The project applies to the call HEALTH-2007-2.4.4. – Rare diseases whose expected impact is ” (i) to shed light on the course and/or mechanisms of rare diseases, or (ii) to test diagnostic, preventive and/or therapeutic approaches, to alleviate the negative impact of the disease on the quality of life of the patients and their families”.

In particular, this project addresses the topic HEALTH-2007-2.4.4-1: Natural course and pathophysiology of rare diseases.

Ciliary disorders are rare mendelian disorders. In particular, OFDI has been reported to have an incidence of 1:250000, BBS has a prevalence of 1:70000 and for NPHP the incidence is estimated at less than 1:100000.
The EUCILIA consortium is interested in the pathophysiology of these ciliopathies with specific emphasis on the development of renal cysts by developing and studying appropriate animal models (WP1), by developing in vitro models (WP2), and by studying signalling pathways to understand cilia assembly and to determine protein interaction networks to establish a hierarchy of temporal and spatial interactions of BBS, OFDI, and NPHP proteins in cilium structure and function (WP3, WP4). Furthermore, the project is exploring the possibility to utilize alternative vertebrate models to the mouse, namely Xenopus and zebrafish, to study novel signalling pathways that regulate cilia function (WP5). Finally, EUCILIA proposes to identify and evaluate potential therapeutic agents to prevent or reverse renal cyst formation that might influence the life of patients with severe kidney disease due to ciliary dysfunction (WP6).

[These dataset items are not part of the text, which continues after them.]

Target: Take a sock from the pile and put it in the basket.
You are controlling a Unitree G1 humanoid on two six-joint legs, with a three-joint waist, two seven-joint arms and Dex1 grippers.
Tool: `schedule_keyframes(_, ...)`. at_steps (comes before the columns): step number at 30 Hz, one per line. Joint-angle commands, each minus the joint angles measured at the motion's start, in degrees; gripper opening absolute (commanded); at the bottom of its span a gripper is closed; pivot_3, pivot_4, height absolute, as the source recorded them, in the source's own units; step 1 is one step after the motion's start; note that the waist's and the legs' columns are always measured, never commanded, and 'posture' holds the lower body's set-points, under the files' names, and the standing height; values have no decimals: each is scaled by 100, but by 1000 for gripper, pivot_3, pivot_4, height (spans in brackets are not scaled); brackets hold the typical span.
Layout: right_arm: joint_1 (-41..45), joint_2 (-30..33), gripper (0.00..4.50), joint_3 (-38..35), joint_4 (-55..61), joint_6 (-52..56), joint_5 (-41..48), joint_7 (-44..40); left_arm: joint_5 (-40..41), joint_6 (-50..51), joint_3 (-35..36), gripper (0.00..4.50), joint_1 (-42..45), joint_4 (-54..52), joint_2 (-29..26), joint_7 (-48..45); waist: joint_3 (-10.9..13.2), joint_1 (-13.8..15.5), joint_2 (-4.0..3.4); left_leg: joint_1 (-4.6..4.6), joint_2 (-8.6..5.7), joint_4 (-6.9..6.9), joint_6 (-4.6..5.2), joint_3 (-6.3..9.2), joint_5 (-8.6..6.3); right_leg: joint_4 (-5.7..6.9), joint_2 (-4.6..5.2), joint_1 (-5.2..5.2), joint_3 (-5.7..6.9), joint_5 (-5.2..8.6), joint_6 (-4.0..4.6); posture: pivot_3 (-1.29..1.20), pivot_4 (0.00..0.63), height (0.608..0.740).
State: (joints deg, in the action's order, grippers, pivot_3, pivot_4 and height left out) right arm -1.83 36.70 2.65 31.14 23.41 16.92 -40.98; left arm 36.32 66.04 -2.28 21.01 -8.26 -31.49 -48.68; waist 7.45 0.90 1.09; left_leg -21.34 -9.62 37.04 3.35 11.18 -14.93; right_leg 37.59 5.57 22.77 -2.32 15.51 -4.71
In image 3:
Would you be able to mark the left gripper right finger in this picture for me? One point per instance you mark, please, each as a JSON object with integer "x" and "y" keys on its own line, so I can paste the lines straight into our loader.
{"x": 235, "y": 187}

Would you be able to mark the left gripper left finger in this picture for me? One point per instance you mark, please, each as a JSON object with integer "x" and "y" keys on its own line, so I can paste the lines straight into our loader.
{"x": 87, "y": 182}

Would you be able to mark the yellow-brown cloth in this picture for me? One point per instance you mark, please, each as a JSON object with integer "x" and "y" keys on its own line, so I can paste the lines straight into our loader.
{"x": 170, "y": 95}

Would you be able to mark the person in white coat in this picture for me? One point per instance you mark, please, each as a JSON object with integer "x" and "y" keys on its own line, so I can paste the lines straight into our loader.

The topic of the call also specifically states to focus on “diseases principally affecting the genitourinary tract”. All ciliary disorders have an important renal involvement that is the most life threatening symptom of the disease. The project focuses on three groups of rare and heritable ciliary disorders, namely BBS, OFDI and NPHP. Each of these disorders present with defining features but are all characterized by the presence of polycystic renal disease. Renal cysts, as those developed in BBS, OFD and NPHP, result in severe kidney failure. The proteins encoded by the genes responsible for these genetic disorders, as well as those implicated in heritable forms of cystic kidneys, are all located to the cilium/basal body/centrosome complex, suggesting that ciliary dysfunction might be the unifying pathogenic concept underlying cystic kidney disease.
Polycystic kidney diseases (PKD) are a leading cause of end-stage renal failure and a common indication for dialysis or renal transplantation. Only further comprehension into the role of ciliary proteins will help understand the pathomechanism of the disease and have an impact on the clinical management of patients.